PROBLEM DETAILS -
For the entries below, say how many lines include the word "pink" and add nothing else.

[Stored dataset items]
===============

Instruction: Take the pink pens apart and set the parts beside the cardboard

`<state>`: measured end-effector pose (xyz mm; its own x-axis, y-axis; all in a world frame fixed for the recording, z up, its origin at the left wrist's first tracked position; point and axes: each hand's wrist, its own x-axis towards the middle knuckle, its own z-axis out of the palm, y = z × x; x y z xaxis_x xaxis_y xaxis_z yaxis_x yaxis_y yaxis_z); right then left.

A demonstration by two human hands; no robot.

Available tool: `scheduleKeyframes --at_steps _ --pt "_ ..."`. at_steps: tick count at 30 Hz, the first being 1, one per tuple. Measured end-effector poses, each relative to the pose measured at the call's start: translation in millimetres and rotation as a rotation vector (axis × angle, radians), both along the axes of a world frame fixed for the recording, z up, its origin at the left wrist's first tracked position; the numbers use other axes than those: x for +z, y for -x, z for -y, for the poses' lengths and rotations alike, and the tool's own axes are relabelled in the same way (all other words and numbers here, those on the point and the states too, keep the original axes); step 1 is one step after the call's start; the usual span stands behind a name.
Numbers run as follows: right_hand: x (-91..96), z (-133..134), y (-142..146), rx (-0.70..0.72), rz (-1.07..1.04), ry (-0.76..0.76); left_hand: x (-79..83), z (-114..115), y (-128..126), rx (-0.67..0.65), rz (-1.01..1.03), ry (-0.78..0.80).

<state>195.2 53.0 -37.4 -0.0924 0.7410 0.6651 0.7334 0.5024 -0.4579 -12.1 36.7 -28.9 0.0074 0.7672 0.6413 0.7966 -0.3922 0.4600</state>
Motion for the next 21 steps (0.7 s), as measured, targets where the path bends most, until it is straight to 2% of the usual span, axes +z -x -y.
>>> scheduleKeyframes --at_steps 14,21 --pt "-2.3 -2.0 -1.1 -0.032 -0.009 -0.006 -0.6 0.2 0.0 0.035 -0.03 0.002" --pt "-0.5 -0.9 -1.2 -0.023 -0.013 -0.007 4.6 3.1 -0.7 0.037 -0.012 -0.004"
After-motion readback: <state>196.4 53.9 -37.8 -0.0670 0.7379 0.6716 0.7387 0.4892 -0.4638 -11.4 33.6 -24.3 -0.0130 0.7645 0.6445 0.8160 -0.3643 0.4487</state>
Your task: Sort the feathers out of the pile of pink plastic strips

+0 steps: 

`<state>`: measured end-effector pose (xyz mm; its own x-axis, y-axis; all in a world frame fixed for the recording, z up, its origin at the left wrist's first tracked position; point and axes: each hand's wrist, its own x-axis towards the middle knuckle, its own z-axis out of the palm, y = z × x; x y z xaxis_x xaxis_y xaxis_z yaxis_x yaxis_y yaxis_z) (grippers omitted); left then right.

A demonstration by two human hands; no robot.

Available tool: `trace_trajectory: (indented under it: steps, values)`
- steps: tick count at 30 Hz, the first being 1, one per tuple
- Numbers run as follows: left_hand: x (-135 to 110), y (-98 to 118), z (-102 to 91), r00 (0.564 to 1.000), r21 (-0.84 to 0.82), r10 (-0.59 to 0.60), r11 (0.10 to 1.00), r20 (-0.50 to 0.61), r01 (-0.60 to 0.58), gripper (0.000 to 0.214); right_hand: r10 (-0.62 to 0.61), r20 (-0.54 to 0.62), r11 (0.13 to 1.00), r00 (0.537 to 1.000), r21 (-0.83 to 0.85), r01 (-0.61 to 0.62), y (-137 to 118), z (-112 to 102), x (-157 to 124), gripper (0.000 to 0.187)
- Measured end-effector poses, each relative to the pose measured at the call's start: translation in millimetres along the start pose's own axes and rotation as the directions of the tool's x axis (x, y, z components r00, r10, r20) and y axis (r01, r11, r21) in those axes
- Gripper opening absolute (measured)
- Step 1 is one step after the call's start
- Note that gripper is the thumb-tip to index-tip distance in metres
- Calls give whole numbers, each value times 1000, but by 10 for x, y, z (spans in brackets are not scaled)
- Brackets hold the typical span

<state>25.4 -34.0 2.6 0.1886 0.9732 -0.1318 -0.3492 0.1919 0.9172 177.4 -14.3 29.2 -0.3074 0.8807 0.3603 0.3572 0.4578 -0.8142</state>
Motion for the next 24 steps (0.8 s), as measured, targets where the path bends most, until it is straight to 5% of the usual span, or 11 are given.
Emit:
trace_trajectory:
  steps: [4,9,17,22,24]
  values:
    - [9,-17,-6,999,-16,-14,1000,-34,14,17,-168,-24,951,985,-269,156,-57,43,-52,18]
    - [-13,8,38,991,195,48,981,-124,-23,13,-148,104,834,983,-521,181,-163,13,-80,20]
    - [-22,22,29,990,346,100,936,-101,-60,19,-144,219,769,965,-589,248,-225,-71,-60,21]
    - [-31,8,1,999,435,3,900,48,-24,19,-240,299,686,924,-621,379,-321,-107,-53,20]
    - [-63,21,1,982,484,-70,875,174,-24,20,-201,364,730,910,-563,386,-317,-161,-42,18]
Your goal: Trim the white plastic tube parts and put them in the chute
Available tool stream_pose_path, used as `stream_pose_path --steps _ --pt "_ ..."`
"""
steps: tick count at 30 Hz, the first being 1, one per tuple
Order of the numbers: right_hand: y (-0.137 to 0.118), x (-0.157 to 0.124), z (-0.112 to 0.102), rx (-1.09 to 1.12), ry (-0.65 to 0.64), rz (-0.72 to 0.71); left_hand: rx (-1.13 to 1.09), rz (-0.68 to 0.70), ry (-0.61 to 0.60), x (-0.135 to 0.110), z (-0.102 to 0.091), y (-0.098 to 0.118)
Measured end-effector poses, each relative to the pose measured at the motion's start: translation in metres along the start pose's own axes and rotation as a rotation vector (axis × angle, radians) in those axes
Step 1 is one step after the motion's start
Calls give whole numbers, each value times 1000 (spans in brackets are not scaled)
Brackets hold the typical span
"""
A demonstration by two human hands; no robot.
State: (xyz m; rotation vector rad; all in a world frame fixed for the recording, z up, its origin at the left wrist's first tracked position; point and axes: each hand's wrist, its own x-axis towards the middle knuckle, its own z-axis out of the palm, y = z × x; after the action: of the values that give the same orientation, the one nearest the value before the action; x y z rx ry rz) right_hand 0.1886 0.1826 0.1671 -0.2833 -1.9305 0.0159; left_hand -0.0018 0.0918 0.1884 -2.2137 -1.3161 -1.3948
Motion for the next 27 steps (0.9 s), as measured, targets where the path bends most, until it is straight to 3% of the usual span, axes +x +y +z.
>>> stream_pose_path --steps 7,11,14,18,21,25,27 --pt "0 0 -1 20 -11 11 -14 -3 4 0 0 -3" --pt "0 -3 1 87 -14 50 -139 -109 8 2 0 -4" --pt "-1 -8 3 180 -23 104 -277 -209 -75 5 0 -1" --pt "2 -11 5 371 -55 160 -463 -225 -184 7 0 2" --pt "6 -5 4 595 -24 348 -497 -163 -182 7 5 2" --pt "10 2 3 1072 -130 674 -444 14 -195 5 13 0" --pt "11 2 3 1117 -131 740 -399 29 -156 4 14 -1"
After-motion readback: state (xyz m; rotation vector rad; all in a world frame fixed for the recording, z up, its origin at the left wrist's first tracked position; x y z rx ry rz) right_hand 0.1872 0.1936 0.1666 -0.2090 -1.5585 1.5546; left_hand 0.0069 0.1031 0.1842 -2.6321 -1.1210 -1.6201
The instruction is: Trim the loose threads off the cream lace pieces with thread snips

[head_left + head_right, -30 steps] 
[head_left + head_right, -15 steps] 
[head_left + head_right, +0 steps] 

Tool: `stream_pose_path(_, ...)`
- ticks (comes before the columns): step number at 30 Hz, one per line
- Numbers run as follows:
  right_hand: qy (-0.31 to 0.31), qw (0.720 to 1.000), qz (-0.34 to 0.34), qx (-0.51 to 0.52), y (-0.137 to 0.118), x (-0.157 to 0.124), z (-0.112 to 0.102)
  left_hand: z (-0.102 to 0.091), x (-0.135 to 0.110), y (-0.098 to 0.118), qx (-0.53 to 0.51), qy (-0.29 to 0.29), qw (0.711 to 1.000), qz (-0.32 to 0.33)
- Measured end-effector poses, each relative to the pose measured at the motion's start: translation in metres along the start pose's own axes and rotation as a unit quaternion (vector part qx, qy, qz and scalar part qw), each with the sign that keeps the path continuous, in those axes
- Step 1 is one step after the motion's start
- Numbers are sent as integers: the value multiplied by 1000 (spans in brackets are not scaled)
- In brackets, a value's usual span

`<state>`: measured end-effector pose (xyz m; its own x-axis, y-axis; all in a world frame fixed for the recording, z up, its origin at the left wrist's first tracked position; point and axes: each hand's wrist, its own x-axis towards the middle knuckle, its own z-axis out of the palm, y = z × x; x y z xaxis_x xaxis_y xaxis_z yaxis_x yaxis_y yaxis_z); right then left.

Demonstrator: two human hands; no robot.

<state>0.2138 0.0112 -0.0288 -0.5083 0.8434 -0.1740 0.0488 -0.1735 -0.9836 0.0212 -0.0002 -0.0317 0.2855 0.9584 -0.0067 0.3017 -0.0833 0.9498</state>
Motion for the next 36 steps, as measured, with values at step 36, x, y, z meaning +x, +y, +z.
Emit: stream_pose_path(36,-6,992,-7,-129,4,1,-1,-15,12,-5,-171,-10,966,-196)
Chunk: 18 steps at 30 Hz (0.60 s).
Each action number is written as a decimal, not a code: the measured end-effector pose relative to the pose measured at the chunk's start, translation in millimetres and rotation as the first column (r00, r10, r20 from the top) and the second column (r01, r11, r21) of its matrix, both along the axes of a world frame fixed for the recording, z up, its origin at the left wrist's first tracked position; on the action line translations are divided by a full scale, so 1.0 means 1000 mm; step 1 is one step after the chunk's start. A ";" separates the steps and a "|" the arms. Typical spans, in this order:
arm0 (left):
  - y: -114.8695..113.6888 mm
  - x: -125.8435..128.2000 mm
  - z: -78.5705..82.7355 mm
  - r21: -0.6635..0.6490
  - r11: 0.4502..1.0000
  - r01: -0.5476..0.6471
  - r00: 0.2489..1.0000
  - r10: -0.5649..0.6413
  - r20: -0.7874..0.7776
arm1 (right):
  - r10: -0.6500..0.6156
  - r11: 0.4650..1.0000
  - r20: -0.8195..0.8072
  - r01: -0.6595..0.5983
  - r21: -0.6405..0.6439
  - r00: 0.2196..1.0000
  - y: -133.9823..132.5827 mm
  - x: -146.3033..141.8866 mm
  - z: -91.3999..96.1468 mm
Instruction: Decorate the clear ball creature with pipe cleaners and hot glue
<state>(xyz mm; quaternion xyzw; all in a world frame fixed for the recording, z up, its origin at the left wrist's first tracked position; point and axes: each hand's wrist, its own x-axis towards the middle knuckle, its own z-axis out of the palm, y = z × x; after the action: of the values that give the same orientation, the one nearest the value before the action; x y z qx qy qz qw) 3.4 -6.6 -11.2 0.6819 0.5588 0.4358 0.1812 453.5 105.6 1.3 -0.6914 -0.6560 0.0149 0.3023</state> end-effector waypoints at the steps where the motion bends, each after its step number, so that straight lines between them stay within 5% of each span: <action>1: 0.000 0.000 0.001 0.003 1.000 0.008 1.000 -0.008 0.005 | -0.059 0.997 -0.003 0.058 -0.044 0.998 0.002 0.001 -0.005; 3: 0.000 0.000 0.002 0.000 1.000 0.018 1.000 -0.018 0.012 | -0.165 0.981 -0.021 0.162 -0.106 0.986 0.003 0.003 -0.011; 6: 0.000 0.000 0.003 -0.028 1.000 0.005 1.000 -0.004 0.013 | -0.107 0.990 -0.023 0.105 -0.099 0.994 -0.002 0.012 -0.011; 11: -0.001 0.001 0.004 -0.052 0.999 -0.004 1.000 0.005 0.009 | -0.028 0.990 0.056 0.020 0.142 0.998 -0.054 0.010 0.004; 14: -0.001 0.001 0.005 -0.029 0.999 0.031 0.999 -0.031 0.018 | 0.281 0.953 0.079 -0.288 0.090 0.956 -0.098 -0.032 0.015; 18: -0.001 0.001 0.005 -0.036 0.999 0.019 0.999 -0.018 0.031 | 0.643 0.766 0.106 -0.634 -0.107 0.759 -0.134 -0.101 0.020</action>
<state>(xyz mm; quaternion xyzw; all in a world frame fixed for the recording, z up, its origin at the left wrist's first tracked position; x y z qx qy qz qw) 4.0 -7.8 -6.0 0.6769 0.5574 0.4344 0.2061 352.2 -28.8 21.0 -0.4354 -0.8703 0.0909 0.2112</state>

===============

RESULT OF THE EXERCISE -
2